Former Federal Communications Commission (FCC) Chair Julius Genachowski is joining private equity firm The Carlyle Group as a partner, focusing on IT, media, and telecom investments, reports Adi Robertson for The Verge. Genachowski served as FCC chair from 2009 to March 2013, and spent time working at the FCC in the 1990s as well.

Julius Genachowski FCC

Genachowski has years of IT, investment experience

When Genachowski stepped down last year, he received mixed reviews for his tenure, with some people calling him “a pushover” that would become a good example of regulatory capture, and other pointing to his work defending net neutrality and promoting broadband as real victories at a particularly difficult government post. While it’s natural for him to use his deep expertise in telecoms in the private sector, it won’t be surprising if his new position gives new ammo to some of his critics (and if he had joined Comcast or one of the other companies he was supposedly too easy on, you can bet that allegations would already be flying).

Genachowski has previously worked at internet firm IAC/InterActiveCorp (NASDAQ:IACI) and equity firm General Atlantic, and helped found IT seed investment firm LaunchBox Digital, giving him years of experience investing in IT before President Obama tapped him to helm the FCC. He has spent the last half year teaching at Harvard Business School and doing research at the Aspen Institute.

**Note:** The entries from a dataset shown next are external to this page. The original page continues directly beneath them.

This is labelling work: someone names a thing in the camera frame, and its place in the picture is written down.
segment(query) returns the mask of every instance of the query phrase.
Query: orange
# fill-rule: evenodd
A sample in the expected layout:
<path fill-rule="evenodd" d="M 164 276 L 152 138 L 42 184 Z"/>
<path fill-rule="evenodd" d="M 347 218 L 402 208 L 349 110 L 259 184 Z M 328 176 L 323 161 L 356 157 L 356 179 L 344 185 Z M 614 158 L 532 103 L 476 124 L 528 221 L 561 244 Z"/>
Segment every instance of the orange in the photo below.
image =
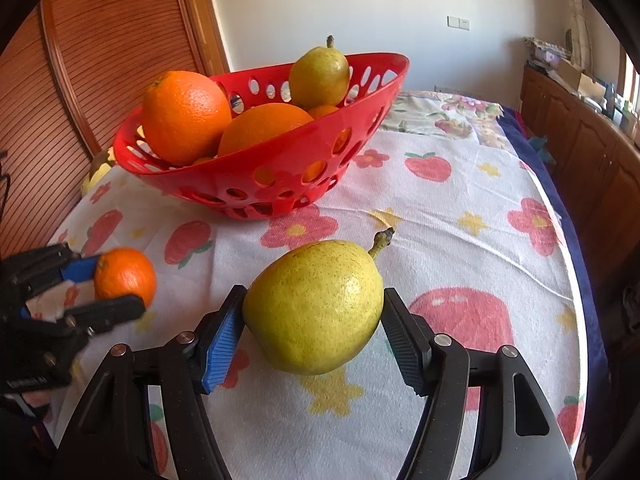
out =
<path fill-rule="evenodd" d="M 260 144 L 313 121 L 302 108 L 286 103 L 268 103 L 242 112 L 225 128 L 218 155 L 228 155 Z"/>
<path fill-rule="evenodd" d="M 196 160 L 193 161 L 193 165 L 195 166 L 196 164 L 202 164 L 203 162 L 209 162 L 210 160 L 213 160 L 212 156 L 201 156 L 200 158 L 197 158 Z"/>
<path fill-rule="evenodd" d="M 135 294 L 142 298 L 145 308 L 149 308 L 156 293 L 156 272 L 139 250 L 117 248 L 98 258 L 94 287 L 96 300 Z"/>
<path fill-rule="evenodd" d="M 215 155 L 230 122 L 225 93 L 196 72 L 165 72 L 142 99 L 145 140 L 157 156 L 174 166 Z"/>
<path fill-rule="evenodd" d="M 315 108 L 311 108 L 311 110 L 309 110 L 309 115 L 315 120 L 318 120 L 320 117 L 337 112 L 339 109 L 340 108 L 332 105 L 319 105 Z M 340 153 L 347 142 L 349 142 L 349 129 L 345 128 L 340 132 L 338 138 L 335 139 L 334 153 Z"/>

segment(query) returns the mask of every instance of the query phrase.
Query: red fruit basket
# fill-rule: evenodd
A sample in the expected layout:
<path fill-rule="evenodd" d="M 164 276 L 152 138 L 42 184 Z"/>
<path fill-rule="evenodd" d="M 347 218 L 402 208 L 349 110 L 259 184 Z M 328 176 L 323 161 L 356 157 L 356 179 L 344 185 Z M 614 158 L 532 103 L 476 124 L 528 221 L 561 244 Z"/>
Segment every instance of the red fruit basket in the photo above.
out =
<path fill-rule="evenodd" d="M 380 126 L 409 69 L 409 60 L 401 54 L 354 54 L 347 60 L 350 92 L 337 112 L 319 120 L 241 152 L 174 168 L 149 152 L 137 133 L 142 111 L 138 107 L 116 133 L 116 160 L 162 192 L 207 205 L 230 218 L 288 214 L 314 202 L 338 183 L 350 160 Z M 211 79 L 234 104 L 235 117 L 253 106 L 286 102 L 291 66 L 255 68 Z"/>

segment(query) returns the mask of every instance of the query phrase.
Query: yellow star print
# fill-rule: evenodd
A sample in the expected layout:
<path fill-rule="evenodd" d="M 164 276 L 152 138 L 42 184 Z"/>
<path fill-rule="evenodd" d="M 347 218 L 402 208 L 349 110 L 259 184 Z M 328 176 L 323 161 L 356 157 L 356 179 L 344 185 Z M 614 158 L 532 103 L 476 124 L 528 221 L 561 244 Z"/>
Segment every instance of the yellow star print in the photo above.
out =
<path fill-rule="evenodd" d="M 391 207 L 387 207 L 384 211 L 373 209 L 372 211 L 367 212 L 367 214 L 376 219 L 376 227 L 380 227 L 381 229 L 389 229 L 390 227 L 395 229 L 403 220 L 398 215 L 394 214 L 394 210 Z"/>
<path fill-rule="evenodd" d="M 351 413 L 349 402 L 364 395 L 364 388 L 357 384 L 347 384 L 344 367 L 338 368 L 325 375 L 300 377 L 302 387 L 313 395 L 308 412 L 311 415 L 321 415 L 333 410 L 337 416 L 347 416 Z"/>
<path fill-rule="evenodd" d="M 146 229 L 144 227 L 139 227 L 137 229 L 133 229 L 131 232 L 132 240 L 137 240 L 138 238 L 142 238 L 145 235 Z"/>
<path fill-rule="evenodd" d="M 142 315 L 142 317 L 136 321 L 136 335 L 151 330 L 151 322 L 156 318 L 157 315 L 157 312 L 151 312 L 150 310 L 147 310 Z"/>
<path fill-rule="evenodd" d="M 484 171 L 489 176 L 500 176 L 500 170 L 488 162 L 480 164 L 478 170 Z"/>
<path fill-rule="evenodd" d="M 473 236 L 478 236 L 482 229 L 489 228 L 489 226 L 482 221 L 480 215 L 473 215 L 469 211 L 465 211 L 462 218 L 458 218 L 458 225 L 465 228 Z"/>
<path fill-rule="evenodd" d="M 562 332 L 568 334 L 576 329 L 577 321 L 575 319 L 575 310 L 569 305 L 562 306 L 562 314 L 556 316 L 556 321 L 562 325 Z"/>

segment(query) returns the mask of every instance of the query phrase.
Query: tablecloth
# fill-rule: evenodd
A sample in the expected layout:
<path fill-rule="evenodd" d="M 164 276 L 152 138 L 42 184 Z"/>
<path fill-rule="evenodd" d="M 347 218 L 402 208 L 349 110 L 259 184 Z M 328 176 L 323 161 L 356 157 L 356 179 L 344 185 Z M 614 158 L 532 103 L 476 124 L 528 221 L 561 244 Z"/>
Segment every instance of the tablecloth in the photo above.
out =
<path fill-rule="evenodd" d="M 325 197 L 269 221 L 220 218 L 111 170 L 52 241 L 85 254 L 139 248 L 154 263 L 158 293 L 139 321 L 94 337 L 79 356 L 73 385 L 52 403 L 54 441 L 114 343 L 162 345 L 286 251 L 324 238 L 369 247 L 388 225 L 396 236 L 378 259 L 385 285 L 435 330 L 470 348 L 516 345 L 575 453 L 586 394 L 584 317 L 571 257 L 540 183 L 508 151 L 385 131 Z M 47 305 L 91 297 L 90 283 L 65 283 L 31 310 L 46 316 Z M 164 476 L 176 478 L 161 397 L 150 395 L 158 462 Z M 402 382 L 380 327 L 354 360 L 311 378 L 273 370 L 245 331 L 225 383 L 206 397 L 238 479 L 394 478 L 423 405 Z M 477 410 L 478 392 L 470 390 L 452 478 L 466 475 Z"/>

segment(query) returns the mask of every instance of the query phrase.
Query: yellow pear
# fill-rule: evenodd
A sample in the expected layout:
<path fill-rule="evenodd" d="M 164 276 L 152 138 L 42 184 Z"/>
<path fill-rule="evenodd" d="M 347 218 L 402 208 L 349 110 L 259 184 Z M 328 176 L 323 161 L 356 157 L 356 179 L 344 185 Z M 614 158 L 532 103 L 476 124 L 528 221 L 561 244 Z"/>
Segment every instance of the yellow pear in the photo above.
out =
<path fill-rule="evenodd" d="M 301 375 L 330 372 L 353 359 L 378 326 L 382 277 L 375 257 L 393 229 L 367 253 L 324 240 L 284 254 L 252 283 L 242 316 L 274 368 Z"/>
<path fill-rule="evenodd" d="M 311 110 L 319 105 L 337 105 L 349 89 L 349 62 L 334 48 L 334 37 L 326 47 L 316 46 L 297 60 L 289 73 L 293 104 Z"/>

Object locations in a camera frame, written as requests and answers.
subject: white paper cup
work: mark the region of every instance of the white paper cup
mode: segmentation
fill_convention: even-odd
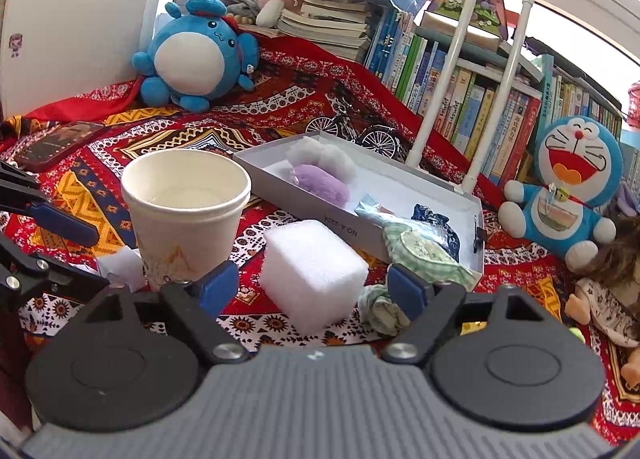
[[[212,152],[168,149],[133,160],[122,173],[146,277],[157,291],[198,280],[228,259],[251,180]]]

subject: window
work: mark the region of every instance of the window
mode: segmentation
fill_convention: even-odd
[[[522,0],[504,0],[504,3],[514,12],[522,8]],[[640,80],[638,64],[599,36],[540,4],[531,11],[527,35],[545,42],[586,71],[620,100],[626,112],[628,89]]]

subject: open cardboard box
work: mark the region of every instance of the open cardboard box
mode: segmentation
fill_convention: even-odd
[[[287,151],[303,136],[340,147],[356,164],[356,179],[349,185],[351,198],[344,210],[287,181],[291,169]],[[241,150],[233,159],[251,176],[255,195],[300,219],[319,220],[353,248],[384,262],[390,260],[382,230],[353,212],[362,197],[369,194],[385,208],[406,218],[411,218],[416,203],[428,206],[446,215],[458,234],[460,264],[483,272],[484,246],[479,243],[474,251],[476,227],[483,227],[481,202],[450,182],[319,131]]]

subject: white foam cube
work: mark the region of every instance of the white foam cube
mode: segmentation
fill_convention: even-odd
[[[264,234],[260,285],[302,336],[351,314],[369,268],[321,222],[279,226]]]

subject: blue plush toy
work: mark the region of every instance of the blue plush toy
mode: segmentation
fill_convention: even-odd
[[[147,77],[140,87],[143,102],[161,107],[171,100],[200,113],[236,83],[253,90],[250,75],[259,56],[255,37],[240,33],[219,0],[188,0],[185,7],[183,16],[177,4],[168,2],[165,9],[175,20],[156,34],[146,52],[133,56],[133,67]]]
[[[620,147],[598,122],[570,116],[549,126],[534,163],[545,186],[508,181],[498,221],[512,237],[540,244],[577,271],[598,252],[591,239],[602,244],[616,236],[613,221],[592,209],[607,203],[620,184]]]

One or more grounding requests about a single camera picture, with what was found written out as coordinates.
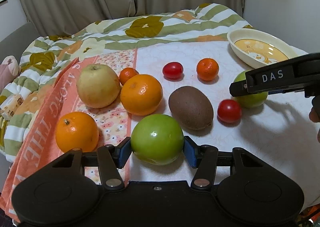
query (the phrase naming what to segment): red tomato
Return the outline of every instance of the red tomato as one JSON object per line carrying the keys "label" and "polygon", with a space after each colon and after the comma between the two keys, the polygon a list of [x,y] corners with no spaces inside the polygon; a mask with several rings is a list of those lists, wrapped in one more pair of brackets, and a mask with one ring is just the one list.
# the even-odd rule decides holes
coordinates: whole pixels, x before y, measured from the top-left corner
{"label": "red tomato", "polygon": [[166,78],[179,79],[183,73],[183,66],[178,62],[167,63],[163,67],[162,73]]}
{"label": "red tomato", "polygon": [[235,100],[223,100],[218,106],[218,119],[226,123],[234,123],[241,118],[241,106]]}

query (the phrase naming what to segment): orange
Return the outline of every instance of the orange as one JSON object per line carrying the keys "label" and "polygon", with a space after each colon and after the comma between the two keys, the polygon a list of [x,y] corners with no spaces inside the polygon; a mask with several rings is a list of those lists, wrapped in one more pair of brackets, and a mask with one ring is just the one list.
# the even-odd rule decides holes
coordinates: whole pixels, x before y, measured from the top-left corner
{"label": "orange", "polygon": [[213,80],[219,72],[218,63],[212,58],[204,58],[197,64],[198,77],[204,81]]}
{"label": "orange", "polygon": [[134,68],[127,67],[120,72],[120,75],[119,75],[120,83],[124,85],[125,82],[127,82],[130,78],[138,74],[139,74],[138,71],[135,70]]}
{"label": "orange", "polygon": [[94,119],[86,113],[73,112],[60,118],[56,127],[56,142],[62,152],[81,148],[91,152],[99,140],[99,130]]}
{"label": "orange", "polygon": [[153,113],[163,97],[160,82],[151,75],[136,75],[122,87],[120,99],[131,114],[144,116]]}

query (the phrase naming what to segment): green apple
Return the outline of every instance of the green apple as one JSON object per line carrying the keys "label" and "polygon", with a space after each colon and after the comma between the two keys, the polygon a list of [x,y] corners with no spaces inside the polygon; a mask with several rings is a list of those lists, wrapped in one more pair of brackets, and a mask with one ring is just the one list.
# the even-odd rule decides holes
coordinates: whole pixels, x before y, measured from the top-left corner
{"label": "green apple", "polygon": [[175,161],[183,144],[183,132],[178,122],[165,114],[152,114],[143,118],[131,134],[133,153],[154,165],[167,165]]}
{"label": "green apple", "polygon": [[[245,80],[245,72],[249,70],[243,71],[240,74],[237,75],[234,82]],[[253,94],[253,95],[245,95],[245,96],[239,96],[235,97],[236,101],[244,108],[253,108],[260,106],[264,103],[264,101],[268,97],[268,92]]]}

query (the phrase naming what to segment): small orange
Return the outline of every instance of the small orange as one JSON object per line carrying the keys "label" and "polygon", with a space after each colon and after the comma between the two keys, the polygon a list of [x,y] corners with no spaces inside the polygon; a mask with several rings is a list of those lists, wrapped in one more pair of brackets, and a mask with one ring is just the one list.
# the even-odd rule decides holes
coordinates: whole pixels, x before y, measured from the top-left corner
{"label": "small orange", "polygon": [[91,152],[99,140],[99,130],[94,119],[86,113],[73,112],[60,118],[56,127],[56,142],[62,152],[81,148]]}
{"label": "small orange", "polygon": [[120,83],[124,85],[125,82],[127,82],[130,78],[138,74],[139,74],[138,71],[135,70],[134,68],[126,67],[120,72],[120,75],[119,75]]}
{"label": "small orange", "polygon": [[153,113],[163,97],[160,82],[151,75],[139,74],[130,78],[121,89],[123,107],[131,114],[144,116]]}
{"label": "small orange", "polygon": [[213,80],[219,72],[218,63],[212,58],[204,58],[197,64],[198,77],[204,81]]}

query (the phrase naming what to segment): kiwi
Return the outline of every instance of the kiwi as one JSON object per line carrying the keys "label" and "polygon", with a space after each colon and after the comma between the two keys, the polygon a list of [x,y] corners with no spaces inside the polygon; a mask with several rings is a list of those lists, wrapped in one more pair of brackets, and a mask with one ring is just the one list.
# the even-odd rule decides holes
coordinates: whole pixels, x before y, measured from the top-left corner
{"label": "kiwi", "polygon": [[201,130],[212,124],[213,108],[200,90],[192,86],[176,89],[169,97],[172,116],[192,130]]}

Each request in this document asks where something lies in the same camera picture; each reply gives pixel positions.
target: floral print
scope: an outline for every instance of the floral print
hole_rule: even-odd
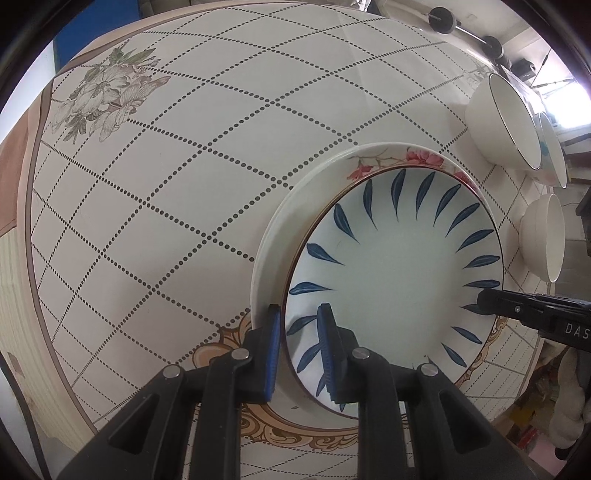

Net neutrality under attack

Ironically one of his signature accomplishments, putting net neutrality into policy, is still under heavy attack and could begin to unravel in the coming weeks. The D.C. District Court of Appeals is getting ready to rule on whether the FCC has the authority to impose net neutrality on telecoms in Verizon Communications Inc. (NYSE:VZ) vs. the FCC, reports Kate Tummarello for The Hill.  Net neutrality, which prohibits the telecoms who control the infrastructure underpinning the internet from blocking legal content or providing different transmission rates for different services (to give themselves and their partners a competitive advantage) is an important, often unstated, assumption in many IT business models. If it were ended, Comcast Corporation (NASDAQ:CMCSA) could provide Comcast Direct at high speeds while making Netflix unwatchably slow, for example, leading to fairly predictable results.